Items from a dataset:
****

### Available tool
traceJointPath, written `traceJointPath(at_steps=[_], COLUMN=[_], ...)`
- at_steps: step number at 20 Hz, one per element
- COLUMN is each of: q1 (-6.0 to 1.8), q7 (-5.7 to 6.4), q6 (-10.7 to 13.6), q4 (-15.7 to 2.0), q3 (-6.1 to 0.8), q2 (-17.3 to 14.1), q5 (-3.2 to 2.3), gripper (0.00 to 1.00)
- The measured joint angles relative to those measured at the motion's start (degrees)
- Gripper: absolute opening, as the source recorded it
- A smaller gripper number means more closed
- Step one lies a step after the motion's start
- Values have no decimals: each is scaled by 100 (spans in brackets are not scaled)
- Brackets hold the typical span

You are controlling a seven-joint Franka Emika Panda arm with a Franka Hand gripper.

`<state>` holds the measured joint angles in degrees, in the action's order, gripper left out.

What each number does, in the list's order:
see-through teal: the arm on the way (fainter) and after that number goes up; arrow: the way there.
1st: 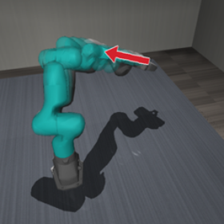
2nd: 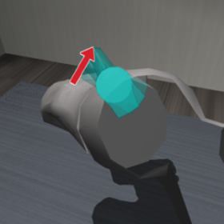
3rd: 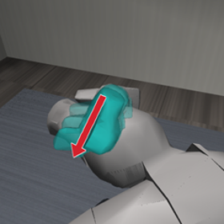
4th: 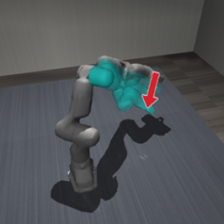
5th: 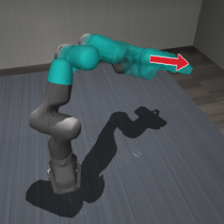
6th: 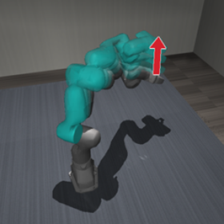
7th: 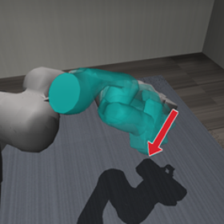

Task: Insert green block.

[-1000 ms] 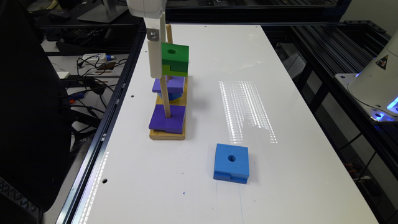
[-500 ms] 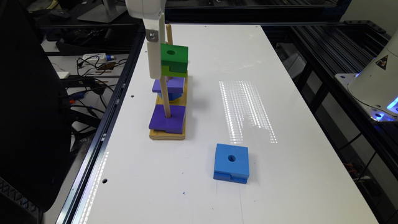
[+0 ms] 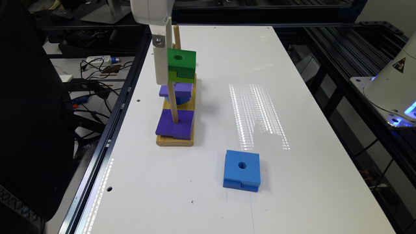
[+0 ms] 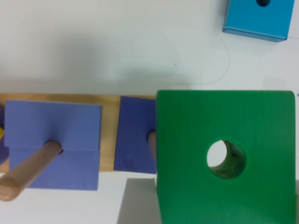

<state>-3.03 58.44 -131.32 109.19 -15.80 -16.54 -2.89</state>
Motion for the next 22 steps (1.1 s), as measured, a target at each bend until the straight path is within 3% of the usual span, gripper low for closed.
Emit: traceJointPath(at_steps=[13, 22], q1=[-7, -52], q7=[-6, -76], q6=[0, -2], q4=[-1, -83], q3=[8, 25], q2=[0, -58], q5=[-2, -3], gripper=[0, 0])
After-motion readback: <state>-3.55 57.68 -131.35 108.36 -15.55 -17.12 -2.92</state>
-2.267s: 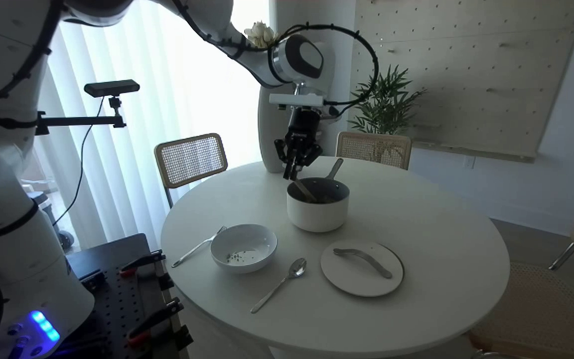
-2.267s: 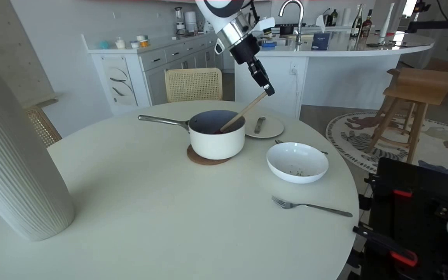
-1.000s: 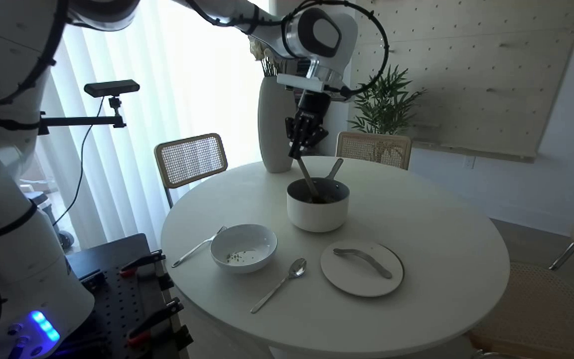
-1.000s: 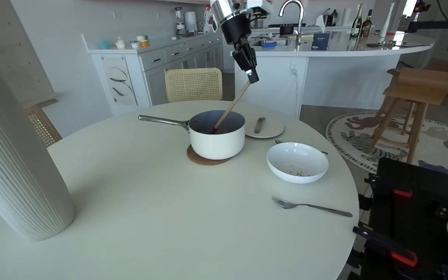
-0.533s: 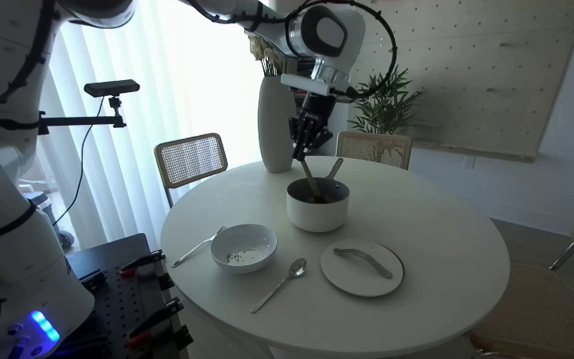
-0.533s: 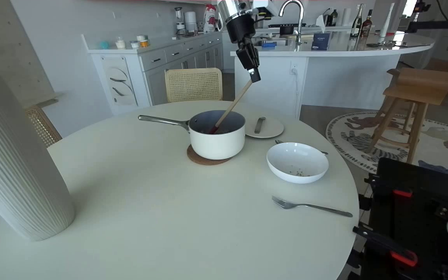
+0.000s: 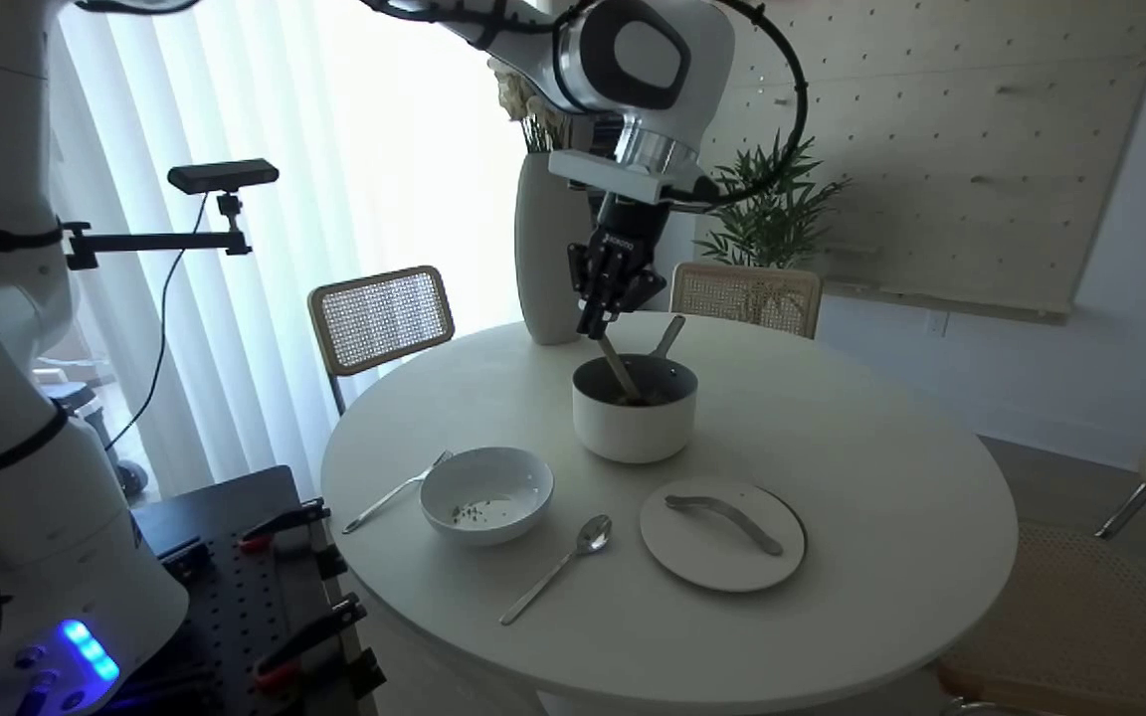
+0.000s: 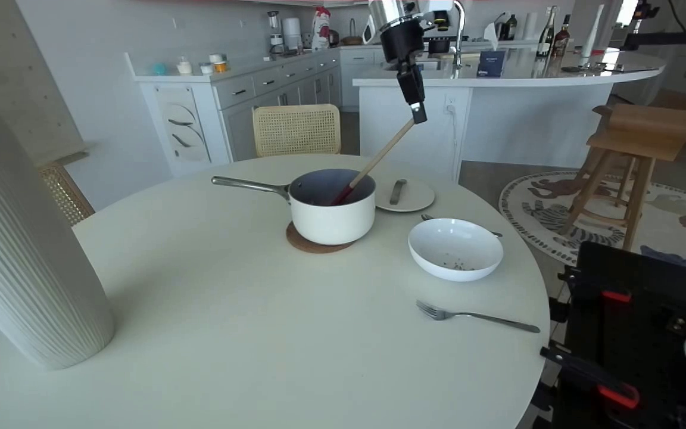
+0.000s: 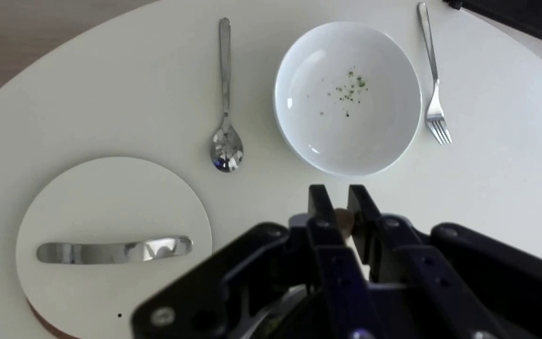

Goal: Take the broccoli from the white bowl and put it in the white pot then take the wooden spatula out of the pot and put it on the table then put the white lid on the pot

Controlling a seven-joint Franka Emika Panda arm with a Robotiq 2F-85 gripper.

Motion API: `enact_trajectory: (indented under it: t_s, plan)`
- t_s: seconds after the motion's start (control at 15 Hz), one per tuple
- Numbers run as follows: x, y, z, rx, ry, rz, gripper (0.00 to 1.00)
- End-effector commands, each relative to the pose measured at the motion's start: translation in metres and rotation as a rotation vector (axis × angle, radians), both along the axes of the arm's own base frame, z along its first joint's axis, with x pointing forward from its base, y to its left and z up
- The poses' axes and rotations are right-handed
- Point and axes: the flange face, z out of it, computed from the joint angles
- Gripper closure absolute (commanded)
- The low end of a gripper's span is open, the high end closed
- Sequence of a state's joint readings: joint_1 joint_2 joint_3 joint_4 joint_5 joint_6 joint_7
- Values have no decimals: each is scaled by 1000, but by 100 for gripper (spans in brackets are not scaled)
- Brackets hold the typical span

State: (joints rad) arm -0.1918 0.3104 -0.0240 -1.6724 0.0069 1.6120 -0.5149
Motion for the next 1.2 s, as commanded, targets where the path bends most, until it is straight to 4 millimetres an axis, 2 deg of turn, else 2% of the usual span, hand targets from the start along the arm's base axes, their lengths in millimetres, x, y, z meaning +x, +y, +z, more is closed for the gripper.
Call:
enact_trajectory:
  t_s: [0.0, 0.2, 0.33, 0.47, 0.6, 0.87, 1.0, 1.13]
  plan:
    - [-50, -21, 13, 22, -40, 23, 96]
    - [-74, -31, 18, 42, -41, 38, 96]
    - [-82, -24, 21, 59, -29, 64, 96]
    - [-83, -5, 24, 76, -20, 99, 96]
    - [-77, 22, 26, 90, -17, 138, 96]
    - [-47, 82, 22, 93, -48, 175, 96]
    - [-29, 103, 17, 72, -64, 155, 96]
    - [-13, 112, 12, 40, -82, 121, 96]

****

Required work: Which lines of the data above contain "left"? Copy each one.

Answer area:
`<state>` holds the measured joint angles in degrees, in the action's order, gripper left out.
- End-effector commands, each relative to the pose measured at the motion's start: translation in metres and rotation as a rotation vector (axis × angle, radians), both along the axes of the arm's own base frame, z along its first joint's axis, with x pointing forward from its base, y to its left and z up

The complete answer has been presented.